Mer amère
Sisworo Gautama Putri (qui signe ici sous le pseudo de "S. Gatra) se réunit pour la énième (et dernière) fois avec son actrice fétiche Suzzanna pour tourner une adaptation aussi improbable que foncièrement jouissive de la "déesse des mers du Sud", Nyi Ratu Kidul ("la Reine du Sud"), une légende javanaise incontournable connue dans toute l'Indonésie.
La légende ne sert évidemment que de prétexte dans une histoire beaucoup plus classique du cinéma d'exploitation indonésien des années 1980s avec la cheftaine Lestari chassée du village après avoir subi de plein fouet l'utilisation de magie noire par son concurrent Anggoro. Parmi d'autres, la séquence inclut notamment l'absorption d'un serpent très peu ragoûtant en gros plan par l'actrice culte Suzzanna, effet, qui sera d'ailleurs repris plusieurs fois au cours du film (en vitesse modifiée, voire carrément passée à l'envers), sans perdre pour autant son effet très peu ragoûtant).
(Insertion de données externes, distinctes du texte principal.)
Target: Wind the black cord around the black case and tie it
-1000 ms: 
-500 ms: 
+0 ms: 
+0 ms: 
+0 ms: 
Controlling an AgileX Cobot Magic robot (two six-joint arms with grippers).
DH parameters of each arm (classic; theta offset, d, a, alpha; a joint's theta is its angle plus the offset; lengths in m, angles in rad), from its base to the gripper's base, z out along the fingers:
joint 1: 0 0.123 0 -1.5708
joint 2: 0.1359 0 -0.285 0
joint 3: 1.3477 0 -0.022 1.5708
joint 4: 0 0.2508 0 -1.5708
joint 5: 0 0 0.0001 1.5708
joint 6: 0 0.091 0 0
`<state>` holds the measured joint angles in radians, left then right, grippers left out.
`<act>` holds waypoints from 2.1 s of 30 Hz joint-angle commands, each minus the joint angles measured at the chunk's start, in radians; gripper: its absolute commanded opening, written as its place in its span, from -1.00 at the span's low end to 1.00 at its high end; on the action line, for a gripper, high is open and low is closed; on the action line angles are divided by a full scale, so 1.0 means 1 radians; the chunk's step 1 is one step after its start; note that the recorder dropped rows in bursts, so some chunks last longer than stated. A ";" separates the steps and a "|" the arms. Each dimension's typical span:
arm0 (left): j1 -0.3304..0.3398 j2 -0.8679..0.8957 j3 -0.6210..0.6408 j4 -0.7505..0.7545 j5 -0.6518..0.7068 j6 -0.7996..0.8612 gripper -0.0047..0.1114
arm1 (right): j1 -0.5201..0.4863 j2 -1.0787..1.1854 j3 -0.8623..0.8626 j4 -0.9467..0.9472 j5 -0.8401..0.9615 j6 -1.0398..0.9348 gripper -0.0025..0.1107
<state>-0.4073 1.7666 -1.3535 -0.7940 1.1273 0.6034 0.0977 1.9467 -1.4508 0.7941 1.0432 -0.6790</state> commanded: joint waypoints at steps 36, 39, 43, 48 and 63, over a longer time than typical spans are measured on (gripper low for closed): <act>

Le film n'est d'ailleurs pas avare en effets spéciaux en tous genres, dont certains délicieusement gores en dernière partie, lorsque Suzzanna se déchaîne – une fois n'est pas coutume – sur ses adversaires. Evidemment, tout est à l'image de cette première séquence, où un sorcier se transforme en un "sac d'os toc et plastoc, mais le charme suranné de ces effets n'affecte en rien le génie graphique de Sisworo, maître de l'adaptation BD sur le grand écran. Je le dis et je le répète: ses images sont délicieusement kitsch, mais sa passion u cinéma pardonne toutes les tares du monde et son sens du savoir-faire certain le rapproche quand même davantage d'un Roger Corman, que d'un Ed Wood.
"Aijan RAu Laut Kidul" sonne malheureusement aussi la fin d'une époque: le film d'exploitation vit ses dernières heures de gloire, les effets cheaps et la répétition d'intrigues interchangeables lassant peu à peu les spectateurs – surtout face à la concurrence croissante de films américains importés à nouveau en grand nombre après une longue période de limitation.
Le début des années 1990s verra surtout pléthore de films de silat (arts martiaux) sortir avant que le déclin entraînera une flopée de productions érotiques sans grand intérêt. "Aijan…" en est d'ailleurs déjà fortement marqué avec quelques séquences franchement chaudes, dont deux avec notre belle Suzzanna elle-même. Suzzanna, lucide, qui va d'ailleurs raccrocher les gants après cet ultime succès (le film se placera parmi les premiers succès nationaux de l'année avec 251.089 spectateurs sur la seule ville de Jakarta, nombre relatif, qui rend d'ailleurs compte de la désaffectation du grand public) avant un ultime retour sur les grands écrans dans le médiocre "Hantu Ambulance" du stakhanoviste de la pellicule indonésienne Nayato en 2008, dernier rôle avant sa mort prématurée la même année.
Quant à notre ami Sisworo, il tournera les très moyens "Kembalinya Si Janda Kembang" et "Misteri di malam Pengantin" avant de s'éteindre en 1993.